Recent breakthroughs and rapid integration of generative models (GMs) have sparked interest in the problem of model attribution and their fingerprints. For instance, service providers need reliable methods of authenticating their models to protect their IP, while users and law enforcement seek to verify the source of generated content for accountability and trust. In addition, a growing threat of model collapse is arising, as more model-generated data are being fed back into sources (e.g., YouTube) that are often harvested for training ("regurgitative training"), heightening the need to differentiate synthetic from human data. Yet, a gap still exists in understanding generative models' fingerprints, we believe, stemming from the lack of a formal framework that can define, represent, and analyze the fingerprints in a principled way. To address this gap, we take a geometric approach and propose a new definition of artifact and fingerprint of GMs using Riemannian geometry, which allows us to leverage the rich theory of differential geometry. Our new definition generalizes previous work (Song et al., 2024) to non-Euclidean manifolds by learning Riemannian metrics from data and replacing the Euclidean distances and nearest-neighbor search with geodesic distances and kNN-based Riemannian center of mass.
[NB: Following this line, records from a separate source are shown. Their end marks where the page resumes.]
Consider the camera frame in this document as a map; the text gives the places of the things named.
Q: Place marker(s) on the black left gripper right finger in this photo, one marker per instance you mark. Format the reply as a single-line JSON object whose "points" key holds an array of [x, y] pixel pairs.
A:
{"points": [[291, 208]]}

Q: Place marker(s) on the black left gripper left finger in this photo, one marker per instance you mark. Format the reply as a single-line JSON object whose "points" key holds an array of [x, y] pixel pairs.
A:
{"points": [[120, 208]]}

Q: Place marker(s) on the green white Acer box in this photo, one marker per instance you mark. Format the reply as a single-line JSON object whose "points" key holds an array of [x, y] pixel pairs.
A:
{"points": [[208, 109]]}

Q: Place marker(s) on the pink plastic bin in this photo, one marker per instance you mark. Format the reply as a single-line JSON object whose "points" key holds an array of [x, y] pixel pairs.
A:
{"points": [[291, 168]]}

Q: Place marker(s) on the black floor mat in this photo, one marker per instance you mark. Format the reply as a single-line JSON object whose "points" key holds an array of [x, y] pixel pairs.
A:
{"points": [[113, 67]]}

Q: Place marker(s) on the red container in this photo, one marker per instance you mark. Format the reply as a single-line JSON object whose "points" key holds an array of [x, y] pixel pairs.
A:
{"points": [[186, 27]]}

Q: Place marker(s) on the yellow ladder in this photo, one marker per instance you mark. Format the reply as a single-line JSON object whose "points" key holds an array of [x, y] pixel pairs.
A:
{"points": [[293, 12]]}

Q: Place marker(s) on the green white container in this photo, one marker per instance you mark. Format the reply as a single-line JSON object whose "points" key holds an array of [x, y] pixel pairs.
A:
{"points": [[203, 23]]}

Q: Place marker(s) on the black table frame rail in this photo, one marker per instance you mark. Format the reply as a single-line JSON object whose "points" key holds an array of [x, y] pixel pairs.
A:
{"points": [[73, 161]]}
We apply our theory to a new gradient-based algorithm for computing the fingerprints in practice. Results show that it is more effective in distinguishing a large array of GMs, spanning across 4 different datasets in 2 different resolutions (64 by 64, 256 by 256), 27 model architectures, and 2 modalities (Vision, Vision-Language). Using our proposed definition significantly improves the performance on model attribution, as well as a generalization to unseen datasets, model types, and modalities, suggesting its practical efficacy.

翻译：近期生成模型的突破性进展及其快速普及，引发了关于模型归属识别及其指纹特征的研究兴趣。例如，服务提供商需要可靠的方法来认证其模型以保护知识产权，而用户和执法机构则希望验证生成内容的来源以确保可问责性与可信度。此外，随着更多模型生成数据被反馈至常被用于训练的数据源（如YouTube，形成“反刍式训练”），模型崩溃的威胁日益加剧，这强化了区分合成数据与人类数据的需求。然而，我们认为，当前对生成模型指纹的理解仍存在空白，这源于缺乏一个能够以原则性方式定义、表示和分析指纹的形式化框架。为填补这一空白，我们采用几何方法，利用黎曼几何提出了生成模型伪影与指纹的新定义，从而得以借助微分几何的丰富理论。我们的新定义通过从数据中学习黎曼度量，并以测地距离和基于kNN的黎曼质心替代欧氏距离与最近邻搜索，将先前工作（Song等人，2024）推广至非欧几里得流形。我们将该理论应用于一种新的基于梯度的算法，以实际计算指纹。实验结果表明，该方法在区分广泛类型的生成模型上更为有效，涵盖2种分辨率（64×64、256×256）下的4个不同数据集、27种模型架构以及2种模态（视觉、视觉-语言）。使用我们提出的定义显著提升了模型归属识别的性能，并能泛化至未见过的数据集、模型类型和模态，体现了其实用效能。